### [EXERCISE PROMPT]
Since the listing below shows pictures, leave them out and write out exactly the lines from the line with "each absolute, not" to the line with "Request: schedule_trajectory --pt", both included, and no others.
..............................
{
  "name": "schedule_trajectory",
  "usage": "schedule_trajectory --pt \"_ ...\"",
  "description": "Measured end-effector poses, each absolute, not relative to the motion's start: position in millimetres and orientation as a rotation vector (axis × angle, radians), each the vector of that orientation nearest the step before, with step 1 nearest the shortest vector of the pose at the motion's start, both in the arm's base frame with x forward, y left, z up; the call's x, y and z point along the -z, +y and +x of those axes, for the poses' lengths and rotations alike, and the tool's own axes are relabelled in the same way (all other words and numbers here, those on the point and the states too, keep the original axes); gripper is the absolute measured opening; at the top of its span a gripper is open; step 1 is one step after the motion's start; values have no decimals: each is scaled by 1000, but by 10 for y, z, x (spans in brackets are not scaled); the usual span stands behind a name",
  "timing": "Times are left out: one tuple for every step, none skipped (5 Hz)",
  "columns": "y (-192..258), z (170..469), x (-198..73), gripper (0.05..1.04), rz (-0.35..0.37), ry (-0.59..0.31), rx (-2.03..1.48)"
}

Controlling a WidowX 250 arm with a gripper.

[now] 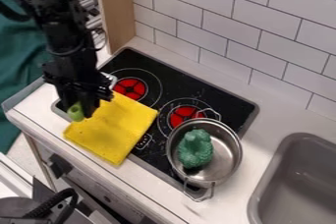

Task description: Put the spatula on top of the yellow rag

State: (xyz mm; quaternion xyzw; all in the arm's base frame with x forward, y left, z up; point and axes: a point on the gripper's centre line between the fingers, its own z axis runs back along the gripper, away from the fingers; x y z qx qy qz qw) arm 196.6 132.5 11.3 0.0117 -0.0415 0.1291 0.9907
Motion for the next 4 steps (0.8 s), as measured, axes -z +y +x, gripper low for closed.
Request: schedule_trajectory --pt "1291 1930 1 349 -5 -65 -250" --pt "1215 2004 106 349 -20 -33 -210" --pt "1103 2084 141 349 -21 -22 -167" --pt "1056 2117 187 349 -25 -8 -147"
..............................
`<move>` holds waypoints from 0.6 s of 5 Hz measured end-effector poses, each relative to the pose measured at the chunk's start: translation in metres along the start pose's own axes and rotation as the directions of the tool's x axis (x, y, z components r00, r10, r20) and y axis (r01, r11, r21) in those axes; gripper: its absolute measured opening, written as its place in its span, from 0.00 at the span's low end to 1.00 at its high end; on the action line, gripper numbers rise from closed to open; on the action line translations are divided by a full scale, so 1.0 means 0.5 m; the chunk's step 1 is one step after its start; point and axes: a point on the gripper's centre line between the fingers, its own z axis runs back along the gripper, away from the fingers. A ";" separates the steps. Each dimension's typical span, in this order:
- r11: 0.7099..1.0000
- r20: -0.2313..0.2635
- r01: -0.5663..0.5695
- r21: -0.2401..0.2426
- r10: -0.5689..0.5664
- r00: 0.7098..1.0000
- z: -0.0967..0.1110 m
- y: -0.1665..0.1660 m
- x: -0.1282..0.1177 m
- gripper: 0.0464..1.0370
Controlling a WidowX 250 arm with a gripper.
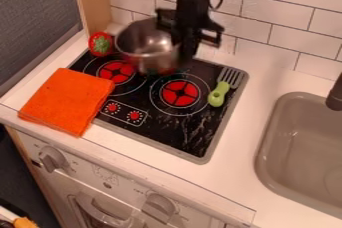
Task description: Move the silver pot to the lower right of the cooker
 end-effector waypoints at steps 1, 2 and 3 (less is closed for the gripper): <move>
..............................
### [ANSWER TO THIS EXERCISE]
  "description": "Measured end-effector poses, each absolute, not relative to the motion's start: position in millimetres and orientation as a rotation vector (axis × angle, radians), each the vector of that orientation nearest the step before, with step 1 nearest the shortest vector of the pose at the motion's start, both in the arm's base frame with x forward, y left, z up; the call's x, y and z point along the -z, +y and +x of those axes, for the poses' lengths and rotations alike, and the tool's own axes are relabelled in the same way (all other words and numbers here, those on the point and the states too, keep the original axes); gripper is the absolute measured opening; at the top of its span a gripper is open; step 1 is one step after the motion's start; values have no decimals: each is scaled by 1000, but by 10 for y, z, x (spans in brackets are not scaled); the usual span stands behind a name",
  "timing": "Times are left out: one tuple for every step, none skipped (5 Hz)",
  "columns": "y (-192..258), z (170..469), x (-198..73), gripper (0.05..1.04), rz (-0.35..0.37), ry (-0.59..0.31), rx (-2.03..1.48)"
}

Controlling a WidowX 250 arm with a gripper.

[now] 

Task description: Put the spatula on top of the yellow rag

State: (xyz mm; quaternion xyzw; all in the arm's base frame with x forward, y left, z up; point and axes: a point on the gripper's centre line between the fingers, its own z axis runs back along the gripper, away from the fingers; x y z qx qy qz qw) arm 196.6 132.5 11.3 0.0117 -0.0415 0.1291 0.9907
Motion for the next 4 steps (0.8 s), as measured, axes -z +y +x, gripper low for closed.
Request: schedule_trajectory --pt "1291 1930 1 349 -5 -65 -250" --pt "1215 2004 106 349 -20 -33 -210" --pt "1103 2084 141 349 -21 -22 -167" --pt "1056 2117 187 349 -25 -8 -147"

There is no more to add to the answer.